The main Inbe family claimed its ancestor was Amatatama-no-mikoto, who appeared in the Amano-Iwato myth of the Chronicles. It was based in the area around the present-day town of Inbe in Kashihara, Nara. They led the various clans in the region, and together with the Nakatomi clan, administered rituals for the Imperial Court since ancient times. In the Shukushi of the Enki-Shiki, it is written, "Let the Saibe clan's shukushi be used for the rituals of the palace and the gates, and let the Nakatomi clan's shukushi be used for all other rituals."

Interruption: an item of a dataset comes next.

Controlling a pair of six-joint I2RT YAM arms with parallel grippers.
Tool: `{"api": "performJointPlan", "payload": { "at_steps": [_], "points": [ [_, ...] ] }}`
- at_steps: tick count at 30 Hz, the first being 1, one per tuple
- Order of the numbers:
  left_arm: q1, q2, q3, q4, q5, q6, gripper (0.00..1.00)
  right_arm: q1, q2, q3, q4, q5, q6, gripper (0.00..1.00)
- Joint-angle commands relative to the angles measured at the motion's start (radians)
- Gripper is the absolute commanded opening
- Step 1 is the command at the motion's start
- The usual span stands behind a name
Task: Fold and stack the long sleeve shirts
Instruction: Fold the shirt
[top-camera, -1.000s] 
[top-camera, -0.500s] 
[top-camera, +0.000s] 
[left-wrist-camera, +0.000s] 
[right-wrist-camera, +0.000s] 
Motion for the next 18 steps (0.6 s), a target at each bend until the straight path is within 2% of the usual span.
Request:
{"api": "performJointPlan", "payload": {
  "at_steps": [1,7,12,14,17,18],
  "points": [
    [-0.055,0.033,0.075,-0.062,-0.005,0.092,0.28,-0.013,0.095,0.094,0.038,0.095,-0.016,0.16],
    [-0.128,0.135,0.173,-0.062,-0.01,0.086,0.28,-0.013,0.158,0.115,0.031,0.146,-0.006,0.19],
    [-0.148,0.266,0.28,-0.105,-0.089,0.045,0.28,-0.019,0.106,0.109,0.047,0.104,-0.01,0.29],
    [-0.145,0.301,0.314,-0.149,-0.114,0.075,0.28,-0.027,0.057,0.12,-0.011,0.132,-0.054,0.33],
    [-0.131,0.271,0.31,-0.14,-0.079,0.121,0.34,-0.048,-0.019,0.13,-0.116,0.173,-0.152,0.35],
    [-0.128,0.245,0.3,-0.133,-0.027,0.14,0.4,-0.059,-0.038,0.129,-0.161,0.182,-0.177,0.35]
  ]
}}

However, starting around the Nara period, the Nakatomi clan grew in power, and overwhelmed the Inbe position. In the early Heian period, the clan changed its name from Inbe to Saibe, and Saibe Hironari wrote the book Kogo Shūi. However, it never regained its momentum, and the position of ritual clan was occupied by the Nakatomi and Ohnakatomi clans.

The Inbe were divided into two groups: the Tomobe (public officials belonging to the imperial court) and the Kakibe (private citizens of the Inbe). Unlike the Saibes of the central clans, who had fewer and fewer achievements, the Inbe of the various regions included Izumo, who delivered jade, Kii, who delivered wood, Awa, who delivered cotton and linen, and Sanuki, who delivered shields. It is known from the literature that the people of these tribes later took the name of Inbe. These local clans left their traces everywhere.

== Origins ==

In the Kojiki and the Nihon Shoki, it is written that Amenotama-no-mikoto and Amenokoya-no-mikoto were involved in rituals in the myth of Amano-Iwato. Ame-no-Koyane were involved in the ritual relationship, and both deities were followed together in the Descent of the Sun. Both of these deities were in charge of the rituals of the Imperial Court at the time of the compilation of the Chronicles. This reflects the difference in power between the Nakatomi clan and the Inbe clan at the time of the compilation. On the contrary, the position is reversed in the Kogo Shūi of the Inbe clan.

The Kogo Shūi on the side of the Inbe clan reverses its position. As for the origin of Amata-tamamikoto, the Kogo Shūi says that he is the son of Takamimusubi no Kami, and the Shinsen Surname Records follows this, but the origin is not mentioned in the Kojiki or Nihonshoki, so the truth is not clear.

== History ==
The clan started off as low class but gained power due to religious reasons. During the reign of Emperor Kōtoku, the Inbe, along with the Nakatomi and Urabe clans, were tasked with supervising Jingikan. The clan lost its power during the reign of Emperor Shōmu. In the year 927 CE, members of the clan lost their long-standing right to present asa cloth for use in the imperial rituals.